- _Exercise prompt_
Copy the data verbatim and leave out every picture.

━━━━━━━━━━━━━━━━━━━━━━━━━━━━━━

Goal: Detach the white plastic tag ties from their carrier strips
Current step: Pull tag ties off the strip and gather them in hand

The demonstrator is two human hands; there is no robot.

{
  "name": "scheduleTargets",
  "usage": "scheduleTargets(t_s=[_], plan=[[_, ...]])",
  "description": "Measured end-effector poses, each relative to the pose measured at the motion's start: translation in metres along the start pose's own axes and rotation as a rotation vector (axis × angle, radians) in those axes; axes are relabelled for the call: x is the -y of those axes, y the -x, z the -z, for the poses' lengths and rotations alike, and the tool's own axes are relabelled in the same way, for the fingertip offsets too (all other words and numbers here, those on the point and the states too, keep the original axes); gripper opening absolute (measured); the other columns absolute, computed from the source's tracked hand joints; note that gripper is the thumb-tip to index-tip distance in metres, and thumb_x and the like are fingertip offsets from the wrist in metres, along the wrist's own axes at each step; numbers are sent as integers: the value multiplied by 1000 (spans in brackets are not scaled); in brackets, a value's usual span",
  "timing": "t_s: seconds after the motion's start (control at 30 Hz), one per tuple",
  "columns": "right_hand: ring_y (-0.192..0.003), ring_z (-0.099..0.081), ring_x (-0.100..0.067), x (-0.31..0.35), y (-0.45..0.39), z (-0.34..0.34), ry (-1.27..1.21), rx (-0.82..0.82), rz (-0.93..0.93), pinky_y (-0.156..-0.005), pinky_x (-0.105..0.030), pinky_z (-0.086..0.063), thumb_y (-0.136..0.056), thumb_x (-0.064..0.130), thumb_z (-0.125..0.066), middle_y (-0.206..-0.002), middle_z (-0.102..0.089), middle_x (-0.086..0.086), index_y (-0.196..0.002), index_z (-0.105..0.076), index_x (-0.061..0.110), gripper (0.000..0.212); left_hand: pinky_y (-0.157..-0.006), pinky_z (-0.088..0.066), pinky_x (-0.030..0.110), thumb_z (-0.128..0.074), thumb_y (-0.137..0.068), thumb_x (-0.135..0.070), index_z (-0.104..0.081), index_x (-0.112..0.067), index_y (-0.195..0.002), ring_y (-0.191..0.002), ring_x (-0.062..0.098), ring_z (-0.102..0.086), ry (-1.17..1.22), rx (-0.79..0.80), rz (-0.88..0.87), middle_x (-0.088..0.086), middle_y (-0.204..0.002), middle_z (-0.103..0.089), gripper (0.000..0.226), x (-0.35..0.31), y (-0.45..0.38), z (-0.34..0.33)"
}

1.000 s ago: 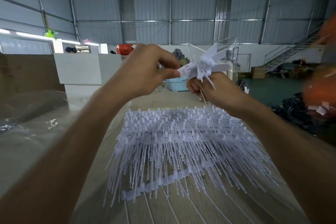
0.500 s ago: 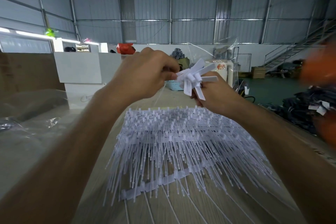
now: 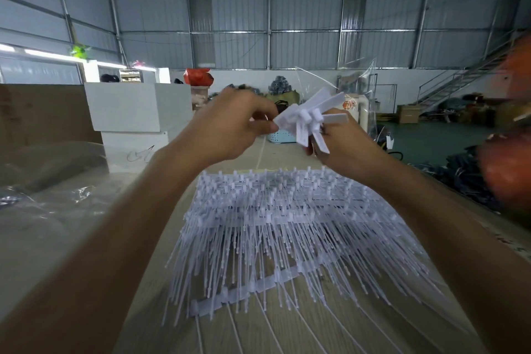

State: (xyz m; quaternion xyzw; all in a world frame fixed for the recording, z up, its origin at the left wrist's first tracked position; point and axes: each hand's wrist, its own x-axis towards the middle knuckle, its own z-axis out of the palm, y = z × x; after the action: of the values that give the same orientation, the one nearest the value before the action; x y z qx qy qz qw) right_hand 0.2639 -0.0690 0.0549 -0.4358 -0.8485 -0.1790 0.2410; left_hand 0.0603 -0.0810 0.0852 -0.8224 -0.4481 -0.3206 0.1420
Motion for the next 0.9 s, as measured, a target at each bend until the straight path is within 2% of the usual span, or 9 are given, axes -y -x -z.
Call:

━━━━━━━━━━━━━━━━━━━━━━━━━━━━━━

- _Output of the exercise_
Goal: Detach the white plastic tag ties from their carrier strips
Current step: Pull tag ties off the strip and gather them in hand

The demonstrator is two human hands; there is no robot.

{
  "name": "scheduleTargets",
  "usage": "scheduleTargets(t_s=[_], plan=[[_, ...]])",
  "description": "Measured end-effector poses, each relative to the pose measured at the motion's start: translation in metres along the start pose's own axes and rotation as a rotation vector (axis × angle, radians) in those axes; axes are relabelled for the call: x is the -y of those axes, y the -x, z the -z, for the poses' lengths and rotations alike, and the tool's own axes are relabelled in the same way, for the fingertip offsets too (all other words and numbers here, those on the point and the states too, keep the original axes); gripper opening absolute (measured); the other columns absolute, computed from the source's tracked hand joints; note that gripper is the thumb-tip to index-tip distance in metres, and thumb_x and the like are fingertip offsets from the wrist in metres, along the wrist's own axes at each step; numbers are sent as integers: the value multiplied by 1000 (spans in brackets are not scaled); in brackets, a value's usual span",
  "timing": "t_s: seconds after the motion's start (control at 30 Hz), one per tuple",
  "columns": "right_hand: ring_y (-0.192..0.003), ring_z (-0.099..0.081), ring_x (-0.100..0.067), x (-0.31..0.35), y (-0.45..0.39), z (-0.34..0.34), ry (-1.27..1.21), rx (-0.82..0.82), rz (-0.93..0.93), pinky_y (-0.156..-0.005), pinky_x (-0.105..0.030), pinky_z (-0.086..0.063), thumb_y (-0.136..0.056), thumb_x (-0.064..0.130), thumb_z (-0.125..0.066), middle_y (-0.206..-0.002), middle_z (-0.102..0.089), middle_x (-0.086..0.086), index_y (-0.196..0.002), index_z (-0.105..0.076), index_x (-0.061..0.110), gripper (0.000..0.212); left_hand: pinky_y (-0.157..-0.006), pinky_z (-0.088..0.066), pinky_x (-0.030..0.110), thumb_z (-0.128..0.074), thumb_y (-0.137..0.068), thumb_x (-0.135..0.070), index_z (-0.104..0.081), index_x (-0.112..0.067), index_y (-0.195..0.002), ring_y (-0.191..0.002), ring_x (-0.062..0.098), ring_z (-0.102..0.086), ry (-1.17..1.22), rx (-0.79..0.80), rz (-0.88..0.87), middle_x (-0.088..0.086), middle_y (-0.204..0.002), middle_z (-0.103..0.089), gripper (0.000..0.226), x (-0.35..0.31), y (-0.45..0.38), z (-0.34..0.33)"
}

1.000 s ago: 
0.500 s ago: 
now: 

State: (xyz m; quaternion xyzw; all in a world frame fixed for the recording, z up, its origin at the left wrist's first tracked position; point and axes: each hand's wrist, its own x-axis towards the middle knuckle, its own z-axis out of the palm, y = z × x; after the action: of the values that give the same orientation, the one nearest the value before the action; x y z qx qy qz qw) right_hand 0.2639 -0.0690 0.0549 -0.4358 -0.8485 -0.1790 0.2410; left_hand 0.0603 -0.0810 0.0852 -0.8224 -0.4481 -0.3206 0.1420
Motion for the next 0.9 s, as measured, a target at each bend until the straight path is within 2% of the usual span, or 9 are given, axes -y -x -z.
Call:

This answer requires nothing further.